Europe will find the money for weapons because it has to.
The EU has a €90bn line of untapped funding from the Covid recovery plan that can and will be used. It is sitting on €200bn of frozen Russian assets likely to be tapped to pay for weapons sent to Ukraine and to beef up the formidable arms industry already created by the Ukrainians themselves, and which must not be allowed to fall into the hands of the Kremlin.
Half the task is to turn Ukraine into 'a steel porcupine', in Von der Leyen's words.
The coalition of the willing will have to rearm mostly outside the EU structure given the vetoes of Hungary and the Russophile bloc.

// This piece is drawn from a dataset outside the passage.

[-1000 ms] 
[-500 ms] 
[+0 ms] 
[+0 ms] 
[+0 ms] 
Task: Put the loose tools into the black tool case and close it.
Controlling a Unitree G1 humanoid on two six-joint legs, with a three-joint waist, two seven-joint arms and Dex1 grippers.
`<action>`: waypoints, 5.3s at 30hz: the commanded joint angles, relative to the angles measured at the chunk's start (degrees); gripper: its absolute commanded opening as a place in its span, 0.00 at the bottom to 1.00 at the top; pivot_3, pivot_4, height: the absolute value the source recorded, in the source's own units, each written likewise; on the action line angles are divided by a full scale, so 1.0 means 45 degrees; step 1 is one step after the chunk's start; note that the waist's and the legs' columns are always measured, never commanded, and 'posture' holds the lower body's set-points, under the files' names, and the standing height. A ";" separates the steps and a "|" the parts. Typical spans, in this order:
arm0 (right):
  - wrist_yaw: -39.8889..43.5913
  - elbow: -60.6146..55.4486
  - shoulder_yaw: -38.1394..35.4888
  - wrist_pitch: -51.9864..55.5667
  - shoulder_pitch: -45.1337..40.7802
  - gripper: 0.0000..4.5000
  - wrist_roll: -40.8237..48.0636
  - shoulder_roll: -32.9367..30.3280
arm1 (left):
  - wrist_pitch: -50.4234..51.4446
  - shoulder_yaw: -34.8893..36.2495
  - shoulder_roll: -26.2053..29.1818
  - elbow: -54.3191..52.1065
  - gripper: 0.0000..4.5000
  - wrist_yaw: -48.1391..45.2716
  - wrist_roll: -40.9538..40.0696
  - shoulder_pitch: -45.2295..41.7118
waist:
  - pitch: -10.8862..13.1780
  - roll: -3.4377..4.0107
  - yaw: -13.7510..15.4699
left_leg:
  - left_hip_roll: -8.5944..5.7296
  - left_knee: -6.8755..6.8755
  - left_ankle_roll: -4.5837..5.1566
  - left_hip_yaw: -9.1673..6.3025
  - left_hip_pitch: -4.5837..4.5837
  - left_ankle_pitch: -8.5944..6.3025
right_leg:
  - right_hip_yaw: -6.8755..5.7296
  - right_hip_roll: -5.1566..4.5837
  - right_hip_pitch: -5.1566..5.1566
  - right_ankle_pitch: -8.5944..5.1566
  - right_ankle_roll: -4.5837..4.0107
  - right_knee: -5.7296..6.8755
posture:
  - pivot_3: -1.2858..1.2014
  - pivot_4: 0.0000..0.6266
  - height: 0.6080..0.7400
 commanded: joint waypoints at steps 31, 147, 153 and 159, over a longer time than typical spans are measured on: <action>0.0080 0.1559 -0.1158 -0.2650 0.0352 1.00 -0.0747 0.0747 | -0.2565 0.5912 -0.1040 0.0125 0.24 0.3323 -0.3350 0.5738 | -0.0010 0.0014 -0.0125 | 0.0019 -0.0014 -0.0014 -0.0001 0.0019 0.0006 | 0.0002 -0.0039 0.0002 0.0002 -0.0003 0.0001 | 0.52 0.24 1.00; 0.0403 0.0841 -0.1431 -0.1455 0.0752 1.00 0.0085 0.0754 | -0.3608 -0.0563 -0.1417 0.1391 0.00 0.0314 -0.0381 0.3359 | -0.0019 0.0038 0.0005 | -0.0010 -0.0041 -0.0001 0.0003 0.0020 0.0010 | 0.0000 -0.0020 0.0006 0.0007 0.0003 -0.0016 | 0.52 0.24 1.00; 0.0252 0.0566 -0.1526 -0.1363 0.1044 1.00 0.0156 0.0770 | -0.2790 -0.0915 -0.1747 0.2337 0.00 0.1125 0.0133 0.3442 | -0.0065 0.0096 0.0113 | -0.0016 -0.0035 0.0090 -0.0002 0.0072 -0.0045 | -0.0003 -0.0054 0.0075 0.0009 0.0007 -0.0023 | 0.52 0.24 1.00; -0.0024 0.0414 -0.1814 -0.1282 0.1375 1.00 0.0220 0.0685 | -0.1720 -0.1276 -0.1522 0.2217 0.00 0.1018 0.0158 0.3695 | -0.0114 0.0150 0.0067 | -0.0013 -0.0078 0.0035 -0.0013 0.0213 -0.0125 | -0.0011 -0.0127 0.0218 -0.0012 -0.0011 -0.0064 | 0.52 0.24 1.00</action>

Joint debt issuance is needed to shield high-debt states from a bond market attack but this can be done through a new agency akin to development banks, and should include the UK, Norway and Canada.
The details are fundamentally trivial. Non-US Nato has a combined GDP of $30 trillion (£24 trillion), 14 times the Russian economy.
It can bring Putin to the table by hammering him on two fronts at once: a) through an arms race that Russia cannot afford; b) through choking Putin's oil revenue by paralysing his mercenary 'dark fleet' of tankers in the Baltic, and by equipping Ukraine with missiles able to reach Russia's Black Sea oil terminals.
The worst of all outcomes is a false peace that neutralises Ukraine, leaving Putin free to rebuild his war machine while his arms factories are firing on all cylinders.
It would allow him to concoct a story of abuses against ethnic Russians in the Baltic states as a pretext for further attacks before Europe is strong enough to hold the line.
The coalition of the willing must now act with lightning speed. Otherwise Putin may be tempted to strike while he has a perishable advantage. We are approaching the point of maximum danger.